_Task objective_. The answer is a single number: the count of lines in the records below that contain the word "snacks".

Exercise inputs Block Start

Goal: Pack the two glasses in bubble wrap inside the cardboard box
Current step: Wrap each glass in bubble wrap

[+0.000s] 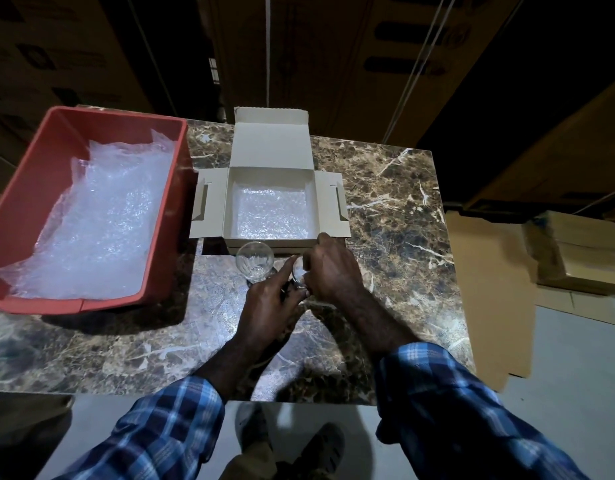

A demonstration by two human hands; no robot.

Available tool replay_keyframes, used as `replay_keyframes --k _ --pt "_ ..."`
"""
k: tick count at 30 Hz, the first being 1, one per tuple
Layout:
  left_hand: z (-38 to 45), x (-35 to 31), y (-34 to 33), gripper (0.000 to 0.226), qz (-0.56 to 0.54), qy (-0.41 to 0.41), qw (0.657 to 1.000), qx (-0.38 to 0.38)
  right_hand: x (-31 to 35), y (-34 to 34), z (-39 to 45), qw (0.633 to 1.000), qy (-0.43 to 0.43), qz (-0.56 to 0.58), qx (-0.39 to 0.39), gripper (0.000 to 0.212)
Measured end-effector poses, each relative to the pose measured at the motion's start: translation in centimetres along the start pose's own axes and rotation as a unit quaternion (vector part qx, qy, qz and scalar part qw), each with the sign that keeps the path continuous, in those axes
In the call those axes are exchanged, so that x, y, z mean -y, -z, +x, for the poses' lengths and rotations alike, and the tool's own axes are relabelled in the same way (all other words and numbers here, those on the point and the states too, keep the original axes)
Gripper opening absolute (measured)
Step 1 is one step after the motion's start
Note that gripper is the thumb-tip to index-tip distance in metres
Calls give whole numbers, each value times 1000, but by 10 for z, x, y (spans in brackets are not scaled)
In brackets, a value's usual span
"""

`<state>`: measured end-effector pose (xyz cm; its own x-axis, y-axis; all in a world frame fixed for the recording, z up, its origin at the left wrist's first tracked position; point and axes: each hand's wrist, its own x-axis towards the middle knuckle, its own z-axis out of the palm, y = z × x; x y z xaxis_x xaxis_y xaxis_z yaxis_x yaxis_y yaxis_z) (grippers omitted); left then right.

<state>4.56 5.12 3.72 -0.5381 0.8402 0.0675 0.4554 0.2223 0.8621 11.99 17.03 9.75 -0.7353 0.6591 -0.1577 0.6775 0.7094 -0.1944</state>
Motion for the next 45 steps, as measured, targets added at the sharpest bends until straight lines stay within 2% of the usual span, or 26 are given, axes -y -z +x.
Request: replay_keyframes --k 6,11,15,18,23,35,39,43,45 --pt "0 4 0 66 15 -12 1000 0 -5 -1 2 999 -12 28 24 29" --pt "0 3 3 65 15 -21 1000 0 -20 3 -1 979 -58 196 4 18" --pt "2 1 1 66 8 -28 1000 -2 -24 3 -7 992 -10 126 5 19" --pt "1 2 0 68 6 -29 1000 -1 -20 0 -9 997 -13 69 20 24" --pt "1 5 1 66 14 -16 1000 5 -13 1 -2 997 -27 66 11 14" --pt "1 7 0 66 19 -28 999 2 -11 -13 6 996 -61 65 24 13" --pt "2 6 0 66 32 -26 999 2 -17 -17 4 987 -62 148 15 13" --pt "2 3 2 66 41 -21 999 7 -22 -18 -14 946 -107 301 -65 19" --pt "2 1 3 65 51 -27 998 12 -23 -17 -20 936 -124 322 -66 22"
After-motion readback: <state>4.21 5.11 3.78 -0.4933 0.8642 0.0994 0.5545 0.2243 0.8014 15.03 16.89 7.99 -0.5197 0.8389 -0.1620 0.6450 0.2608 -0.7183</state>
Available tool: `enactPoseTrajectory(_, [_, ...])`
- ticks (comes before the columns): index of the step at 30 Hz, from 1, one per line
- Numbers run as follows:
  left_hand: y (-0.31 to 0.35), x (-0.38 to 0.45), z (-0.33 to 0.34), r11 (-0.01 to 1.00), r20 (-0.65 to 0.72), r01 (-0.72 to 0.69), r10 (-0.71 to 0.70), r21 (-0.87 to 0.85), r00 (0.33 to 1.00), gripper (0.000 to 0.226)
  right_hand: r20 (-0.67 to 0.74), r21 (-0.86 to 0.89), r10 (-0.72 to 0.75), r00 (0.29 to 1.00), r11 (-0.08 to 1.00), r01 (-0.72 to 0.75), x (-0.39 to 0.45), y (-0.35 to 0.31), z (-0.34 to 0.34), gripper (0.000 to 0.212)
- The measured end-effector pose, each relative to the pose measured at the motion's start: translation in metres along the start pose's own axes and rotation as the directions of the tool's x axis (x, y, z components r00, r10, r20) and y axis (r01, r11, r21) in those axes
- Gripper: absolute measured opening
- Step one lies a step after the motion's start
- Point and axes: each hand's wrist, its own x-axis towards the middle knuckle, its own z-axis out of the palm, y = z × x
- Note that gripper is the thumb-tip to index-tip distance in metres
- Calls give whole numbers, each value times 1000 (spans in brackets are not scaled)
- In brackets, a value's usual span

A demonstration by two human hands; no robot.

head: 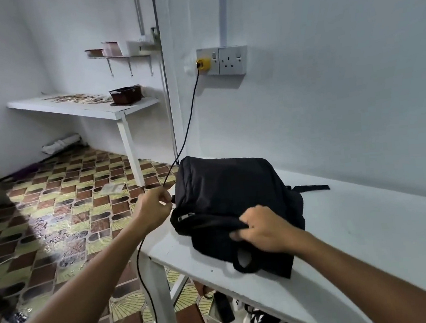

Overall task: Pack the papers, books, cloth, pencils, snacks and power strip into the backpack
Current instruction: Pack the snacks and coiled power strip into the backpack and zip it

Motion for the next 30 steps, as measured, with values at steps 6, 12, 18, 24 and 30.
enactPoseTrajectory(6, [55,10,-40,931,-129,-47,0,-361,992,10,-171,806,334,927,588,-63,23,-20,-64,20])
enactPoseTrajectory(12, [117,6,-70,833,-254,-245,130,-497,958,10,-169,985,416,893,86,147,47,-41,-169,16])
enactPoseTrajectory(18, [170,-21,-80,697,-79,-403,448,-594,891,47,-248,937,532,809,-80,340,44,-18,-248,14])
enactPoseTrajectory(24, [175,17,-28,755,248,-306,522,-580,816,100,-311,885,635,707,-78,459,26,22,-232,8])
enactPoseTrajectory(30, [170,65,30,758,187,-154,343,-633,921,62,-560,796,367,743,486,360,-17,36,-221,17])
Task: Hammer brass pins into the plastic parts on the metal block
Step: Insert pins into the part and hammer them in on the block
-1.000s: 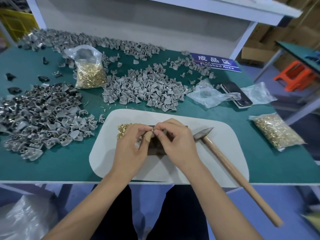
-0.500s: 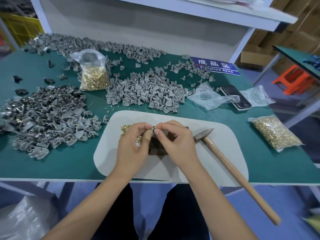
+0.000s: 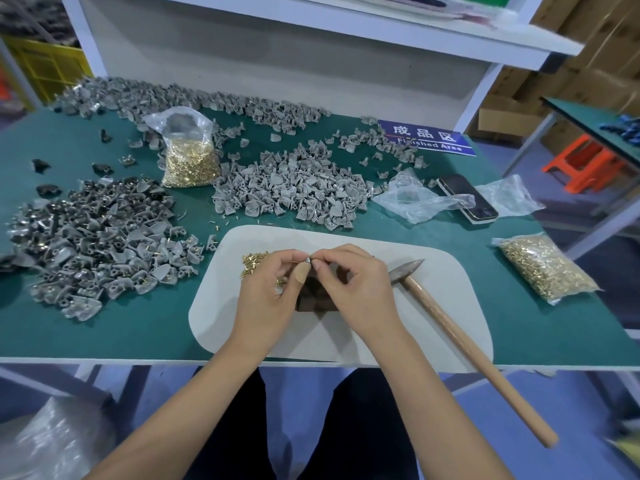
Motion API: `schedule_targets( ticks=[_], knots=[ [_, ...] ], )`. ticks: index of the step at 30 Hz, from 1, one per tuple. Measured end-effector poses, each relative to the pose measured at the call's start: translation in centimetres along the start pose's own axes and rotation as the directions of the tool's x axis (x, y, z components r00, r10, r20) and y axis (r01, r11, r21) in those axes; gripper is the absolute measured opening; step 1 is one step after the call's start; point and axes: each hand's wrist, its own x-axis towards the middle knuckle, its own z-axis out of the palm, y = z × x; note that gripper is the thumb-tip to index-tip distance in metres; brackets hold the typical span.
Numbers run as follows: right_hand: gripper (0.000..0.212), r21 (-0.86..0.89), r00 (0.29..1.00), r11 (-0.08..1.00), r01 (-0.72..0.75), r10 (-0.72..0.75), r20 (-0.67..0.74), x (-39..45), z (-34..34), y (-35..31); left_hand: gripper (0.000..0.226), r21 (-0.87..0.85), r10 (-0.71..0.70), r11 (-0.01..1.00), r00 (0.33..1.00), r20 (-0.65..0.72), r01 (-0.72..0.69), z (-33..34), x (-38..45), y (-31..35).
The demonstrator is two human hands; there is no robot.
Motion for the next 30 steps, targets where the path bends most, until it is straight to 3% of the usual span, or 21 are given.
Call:
schedule_targets(
  ticks=[11,19,23,30],
  knots=[
    [0.006,-0.267,0.995,0.963,0.030,-0.005,0.096,0.9,-2.0,-0.6,0.028,0.051,0.038,0.998,0.998,0.043,-0.040,0.1,0.1,-0.8],
    [0.011,-0.230,0.985,0.972,0.043,-0.002,0.175,1.4,-2.6,-1.0,0.030,0.067,0.061,0.996,0.996,0.071,-0.066,0.1,0.1,-0.6],
    [0.012,-0.121,0.964,0.992,0.023,0.010,0.265,1.7,-3.0,-0.8,0.030,0.066,0.065,0.995,0.995,0.076,-0.070,0.0,-0.1,-0.4],
    [0.013,0.035,0.956,0.999,-0.015,0.004,0.292,1.7,-3.0,-0.3,0.028,0.048,0.078,0.995,0.994,0.080,-0.082,-0.2,-0.3,-0.3]
  ],
)
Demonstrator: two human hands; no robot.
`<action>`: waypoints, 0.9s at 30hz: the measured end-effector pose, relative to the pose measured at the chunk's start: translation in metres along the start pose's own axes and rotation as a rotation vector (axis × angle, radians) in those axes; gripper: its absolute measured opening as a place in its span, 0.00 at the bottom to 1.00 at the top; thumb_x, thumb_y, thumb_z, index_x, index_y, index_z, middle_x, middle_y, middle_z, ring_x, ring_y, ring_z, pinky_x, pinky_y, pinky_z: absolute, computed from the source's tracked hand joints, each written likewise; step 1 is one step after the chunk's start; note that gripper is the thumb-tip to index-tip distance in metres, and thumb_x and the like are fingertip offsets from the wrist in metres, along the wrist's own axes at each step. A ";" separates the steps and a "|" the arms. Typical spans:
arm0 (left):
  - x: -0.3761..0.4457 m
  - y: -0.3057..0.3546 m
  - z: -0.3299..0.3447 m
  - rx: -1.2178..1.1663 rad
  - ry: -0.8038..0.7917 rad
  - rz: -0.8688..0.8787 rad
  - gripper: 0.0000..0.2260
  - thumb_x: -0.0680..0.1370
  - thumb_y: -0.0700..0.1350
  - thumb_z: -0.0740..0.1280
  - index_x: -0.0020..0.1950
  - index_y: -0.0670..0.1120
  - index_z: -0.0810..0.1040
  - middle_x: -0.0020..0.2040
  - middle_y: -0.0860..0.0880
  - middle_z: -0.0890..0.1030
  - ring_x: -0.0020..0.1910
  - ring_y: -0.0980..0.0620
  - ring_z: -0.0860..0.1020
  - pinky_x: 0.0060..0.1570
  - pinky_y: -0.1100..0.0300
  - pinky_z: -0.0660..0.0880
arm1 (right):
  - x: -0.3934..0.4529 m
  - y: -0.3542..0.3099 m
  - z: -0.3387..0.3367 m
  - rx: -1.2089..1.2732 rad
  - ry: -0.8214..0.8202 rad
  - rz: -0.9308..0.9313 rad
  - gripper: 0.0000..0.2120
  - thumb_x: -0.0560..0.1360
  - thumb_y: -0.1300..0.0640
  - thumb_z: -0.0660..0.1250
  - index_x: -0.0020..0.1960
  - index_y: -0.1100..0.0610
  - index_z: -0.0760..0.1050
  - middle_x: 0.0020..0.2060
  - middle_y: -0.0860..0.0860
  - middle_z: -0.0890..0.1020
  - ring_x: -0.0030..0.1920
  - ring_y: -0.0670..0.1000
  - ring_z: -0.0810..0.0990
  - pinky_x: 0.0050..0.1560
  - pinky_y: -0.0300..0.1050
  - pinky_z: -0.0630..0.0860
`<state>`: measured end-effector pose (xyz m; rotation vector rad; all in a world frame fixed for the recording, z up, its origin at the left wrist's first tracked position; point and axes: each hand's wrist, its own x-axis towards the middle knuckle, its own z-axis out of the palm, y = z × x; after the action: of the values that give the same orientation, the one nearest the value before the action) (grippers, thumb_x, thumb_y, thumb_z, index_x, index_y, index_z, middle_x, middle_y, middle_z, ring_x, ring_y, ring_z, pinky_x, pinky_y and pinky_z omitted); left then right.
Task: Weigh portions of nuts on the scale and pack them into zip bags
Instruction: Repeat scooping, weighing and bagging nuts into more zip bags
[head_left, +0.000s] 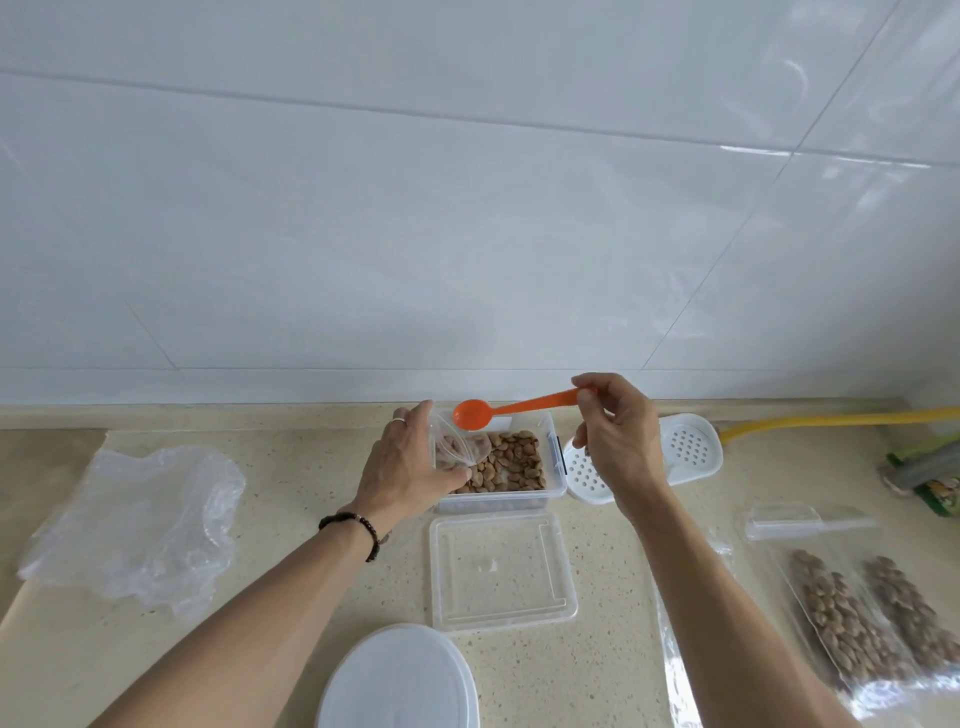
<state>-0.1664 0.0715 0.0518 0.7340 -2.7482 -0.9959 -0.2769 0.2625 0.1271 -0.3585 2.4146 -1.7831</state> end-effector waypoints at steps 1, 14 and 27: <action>-0.001 -0.002 0.000 0.011 0.007 0.002 0.40 0.68 0.56 0.74 0.74 0.48 0.59 0.64 0.47 0.69 0.64 0.47 0.71 0.60 0.52 0.72 | 0.000 0.005 0.000 0.009 0.049 0.026 0.08 0.81 0.62 0.61 0.52 0.56 0.79 0.40 0.51 0.81 0.23 0.45 0.75 0.26 0.35 0.70; -0.013 -0.031 0.001 0.107 0.008 0.015 0.40 0.67 0.58 0.74 0.73 0.50 0.59 0.62 0.47 0.70 0.62 0.47 0.71 0.59 0.51 0.71 | -0.013 0.077 0.023 -0.135 -0.041 0.259 0.09 0.81 0.63 0.60 0.51 0.57 0.79 0.42 0.56 0.82 0.26 0.50 0.75 0.25 0.37 0.71; -0.012 -0.025 -0.001 0.121 0.018 0.036 0.41 0.68 0.57 0.74 0.74 0.48 0.59 0.64 0.46 0.69 0.62 0.47 0.71 0.60 0.52 0.72 | 0.002 0.074 0.012 0.090 0.130 0.469 0.10 0.79 0.67 0.59 0.53 0.61 0.78 0.41 0.56 0.82 0.24 0.49 0.70 0.25 0.40 0.69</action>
<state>-0.1454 0.0605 0.0372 0.7039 -2.8158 -0.8183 -0.2843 0.2712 0.0531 0.3184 2.2376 -1.7270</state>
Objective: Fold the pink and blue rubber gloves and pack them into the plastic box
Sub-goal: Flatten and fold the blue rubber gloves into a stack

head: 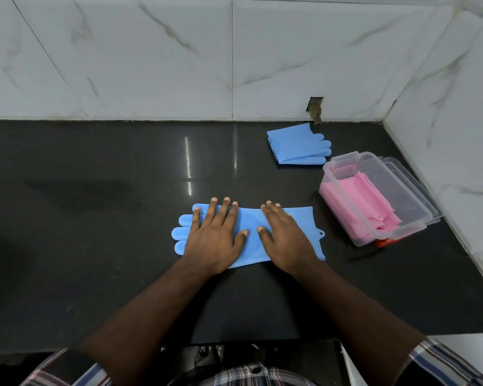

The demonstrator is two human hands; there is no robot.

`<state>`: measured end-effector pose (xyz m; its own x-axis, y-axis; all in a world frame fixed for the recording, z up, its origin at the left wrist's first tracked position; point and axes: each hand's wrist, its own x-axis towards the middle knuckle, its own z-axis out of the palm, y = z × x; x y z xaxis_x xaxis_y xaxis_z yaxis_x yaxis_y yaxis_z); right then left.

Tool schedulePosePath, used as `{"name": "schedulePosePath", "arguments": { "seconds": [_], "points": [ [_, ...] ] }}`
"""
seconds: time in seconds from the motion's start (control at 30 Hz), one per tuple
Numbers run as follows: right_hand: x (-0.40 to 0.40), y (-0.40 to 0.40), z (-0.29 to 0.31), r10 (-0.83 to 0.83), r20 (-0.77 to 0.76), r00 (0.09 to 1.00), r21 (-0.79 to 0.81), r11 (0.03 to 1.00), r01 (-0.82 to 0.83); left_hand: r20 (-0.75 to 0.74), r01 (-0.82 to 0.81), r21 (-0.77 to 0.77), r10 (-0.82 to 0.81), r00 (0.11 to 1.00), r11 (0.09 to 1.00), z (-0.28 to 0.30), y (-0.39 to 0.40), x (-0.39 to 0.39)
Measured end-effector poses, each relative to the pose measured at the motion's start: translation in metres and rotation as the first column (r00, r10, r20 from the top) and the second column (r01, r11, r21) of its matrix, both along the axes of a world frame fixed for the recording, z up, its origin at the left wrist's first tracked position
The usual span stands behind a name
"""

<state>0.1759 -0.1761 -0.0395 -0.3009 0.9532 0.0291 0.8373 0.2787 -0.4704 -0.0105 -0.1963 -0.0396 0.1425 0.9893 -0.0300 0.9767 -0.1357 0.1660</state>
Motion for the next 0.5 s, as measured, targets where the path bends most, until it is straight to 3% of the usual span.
{"name": "schedulePosePath", "arguments": {
  "seconds": [0.33,0.4,0.5],
  "points": [
    [0.007,0.029,0.009,-0.164,-0.270,0.949,0.109,0.974,0.199,0.094,0.094,0.006,-0.094,0.991,0.996,0.012,0.037,0.027],
    [0.009,0.033,0.006,-0.210,-0.348,0.914,0.136,0.953,0.271,0.149,0.083,0.037,-0.088,0.985,0.996,0.014,0.048,0.033],
    [0.011,0.034,0.001,-0.328,-0.443,0.834,0.049,0.920,0.388,0.205,0.088,0.102,-0.107,0.973,0.991,0.016,0.068,0.041]
  ]
}}
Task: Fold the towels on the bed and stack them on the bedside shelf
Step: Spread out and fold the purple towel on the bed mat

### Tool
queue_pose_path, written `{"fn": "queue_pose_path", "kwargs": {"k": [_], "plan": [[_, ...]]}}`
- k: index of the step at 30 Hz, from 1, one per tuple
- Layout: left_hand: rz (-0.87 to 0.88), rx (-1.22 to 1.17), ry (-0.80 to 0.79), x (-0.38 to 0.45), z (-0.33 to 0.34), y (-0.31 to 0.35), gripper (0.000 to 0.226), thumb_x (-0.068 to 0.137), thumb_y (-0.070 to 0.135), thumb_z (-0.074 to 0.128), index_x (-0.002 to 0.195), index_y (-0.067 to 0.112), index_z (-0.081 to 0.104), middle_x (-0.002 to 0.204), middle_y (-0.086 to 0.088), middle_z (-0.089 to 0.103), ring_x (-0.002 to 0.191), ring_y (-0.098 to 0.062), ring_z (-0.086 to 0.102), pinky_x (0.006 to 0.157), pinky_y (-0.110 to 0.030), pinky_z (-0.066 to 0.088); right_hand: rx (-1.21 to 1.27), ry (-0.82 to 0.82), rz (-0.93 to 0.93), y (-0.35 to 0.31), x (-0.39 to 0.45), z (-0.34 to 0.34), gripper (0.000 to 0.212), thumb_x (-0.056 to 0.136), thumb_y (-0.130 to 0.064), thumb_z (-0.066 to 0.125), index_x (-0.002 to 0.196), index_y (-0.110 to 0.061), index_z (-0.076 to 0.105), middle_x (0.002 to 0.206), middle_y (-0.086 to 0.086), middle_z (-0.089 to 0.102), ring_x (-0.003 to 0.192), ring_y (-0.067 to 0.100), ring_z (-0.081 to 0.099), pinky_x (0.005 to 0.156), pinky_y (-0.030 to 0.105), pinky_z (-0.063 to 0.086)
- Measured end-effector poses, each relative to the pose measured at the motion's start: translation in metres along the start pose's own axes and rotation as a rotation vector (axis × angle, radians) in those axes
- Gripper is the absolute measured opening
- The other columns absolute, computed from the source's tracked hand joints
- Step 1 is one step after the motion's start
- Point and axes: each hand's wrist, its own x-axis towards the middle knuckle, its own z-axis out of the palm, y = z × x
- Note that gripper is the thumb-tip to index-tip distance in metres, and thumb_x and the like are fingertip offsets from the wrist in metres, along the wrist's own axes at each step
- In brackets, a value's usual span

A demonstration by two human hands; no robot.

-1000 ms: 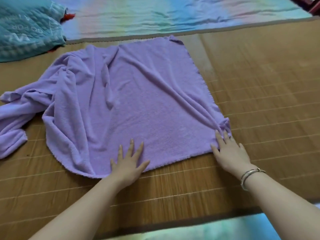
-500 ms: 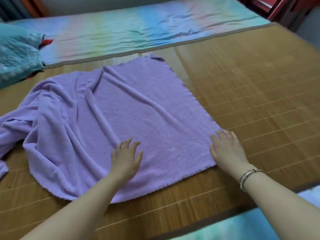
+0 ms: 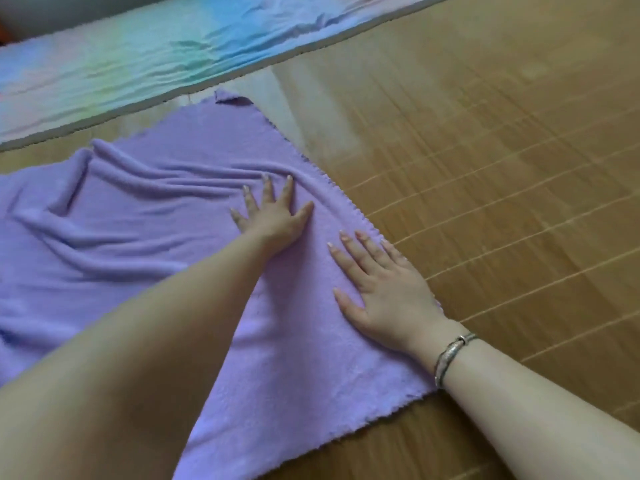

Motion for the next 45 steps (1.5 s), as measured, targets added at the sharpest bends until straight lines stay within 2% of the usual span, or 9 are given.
{"fn": "queue_pose_path", "kwargs": {"k": [11,16,22,27,31,33,38,42,45], "plan": [[0.197,-0.04,-0.046,0.032,0.045,0.331,0.073,0.087,0.07,0.03,0.148,0.046,-0.002,0.159,0.004,-0.02,0.144,-0.032,-0.021,0.111,-0.061,-0.011,-0.126,-0.116,0.17,0.307,-0.074,-0.1,0.063,0.092,-0.054,0.02,0.151,-0.031,0.019,0.158,-0.006,0.015,0.147,0.017,0.011,0.116,0.039,0.008],[0.372,-0.011,-0.079,0.032,0.068,0.473,0.077,0.085,0.072,0.032,0.148,0.047,-0.003,0.159,0.005,-0.019,0.144,-0.034,-0.019,0.11,-0.059,-0.013,-0.201,-0.1,0.277,0.419,-0.122,-0.137,0.063,0.093,-0.053,0.021,0.15,-0.027,0.025,0.157,-0.002,0.022,0.146,0.021,0.018,0.115,0.04,0.012],[0.516,-0.124,-0.095,0.039,0.068,0.52,0.069,0.09,0.057,0.045,0.149,0.043,0.012,0.161,0.006,-0.005,0.147,-0.031,-0.009,0.114,-0.055,-0.008,-0.225,-0.081,0.25,0.449,-0.13,-0.138,0.062,0.091,-0.05,0.03,0.145,-0.019,0.039,0.152,0.004,0.035,0.141,0.026,0.032,0.111,0.046,0.033],[0.599,-0.316,0.102,0.012,0.053,0.464,0.061,0.095,0.036,0.048,0.15,0.029,0.022,0.16,0.006,0.009,0.148,-0.014,0.003,0.117,-0.046,-0.005,-0.228,-0.088,0.302,0.437,-0.128,-0.144,0.064,0.087,-0.045,0.031,0.145,-0.019,0.039,0.152,0.005,0.036,0.141,0.026,0.031,0.111,0.046,0.03],[0.534,-0.316,0.16,-0.022,0.037,0.356,0.062,0.095,0.034,0.049,0.15,0.03,0.021,0.16,0.01,0.007,0.148,-0.014,0.0,0.116,-0.045,-0.006,-0.184,-0.05,0.448,0.39,-0.108,-0.158,0.071,0.078,-0.038,0.024,0.141,-0.01,0.043,0.15,0.013,0.036,0.142,0.027,0.029,0.113,0.05,0.025],[0.469,-0.298,0.15,-0.038,0.029,0.293,0.062,0.095,0.034,0.048,0.151,0.03,0.02,0.16,0.011,0.005,0.148,-0.014,-0.001,0.116,-0.045,-0.006,-0.164,0.007,0.474,0.354,-0.091,-0.16,0.06,0.081,-0.027,0.036,0.136,-0.004,0.047,0.147,0.017,0.04,0.138,0.031,0.036,0.109,0.052,0.03],[0.227,-0.261,0.192,-0.093,0.004,0.107,0.062,0.096,0.035,0.049,0.15,0.029,0.021,0.16,0.01,0.006,0.148,-0.016,0.0,0.116,-0.05,0.001,-0.121,0.019,0.197,0.194,-0.031,-0.14,0.056,0.074,-0.025,0.038,0.117,-0.001,0.062,0.127,0.021,0.059,0.118,0.035,0.058,0.091,0.055,0.047],[0.05,-0.208,0.222,-0.14,-0.018,-0.04,0.064,0.094,0.036,0.051,0.15,0.029,0.02,0.16,0.008,0.004,0.148,-0.019,0.001,0.115,-0.052,0.005,-0.031,-0.049,-0.031,0.037,0.006,-0.105,0.054,0.071,-0.023,0.053,0.121,-0.004,0.062,0.13,0.018,0.058,0.123,0.034,0.054,0.096,0.054,0.044],[-0.073,-0.201,0.202,-0.179,-0.035,-0.152,0.063,0.093,0.033,0.053,0.149,0.03,0.025,0.161,0.004,0.007,0.148,-0.022,0.003,0.114,-0.054,0.01,0.025,-0.111,-0.138,-0.081,0.024,-0.072,0.052,0.074,-0.028,0.05,0.12,-0.009,0.063,0.131,0.015,0.058,0.124,0.032,0.054,0.099,0.051,0.044]]}}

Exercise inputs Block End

_Task result_. 2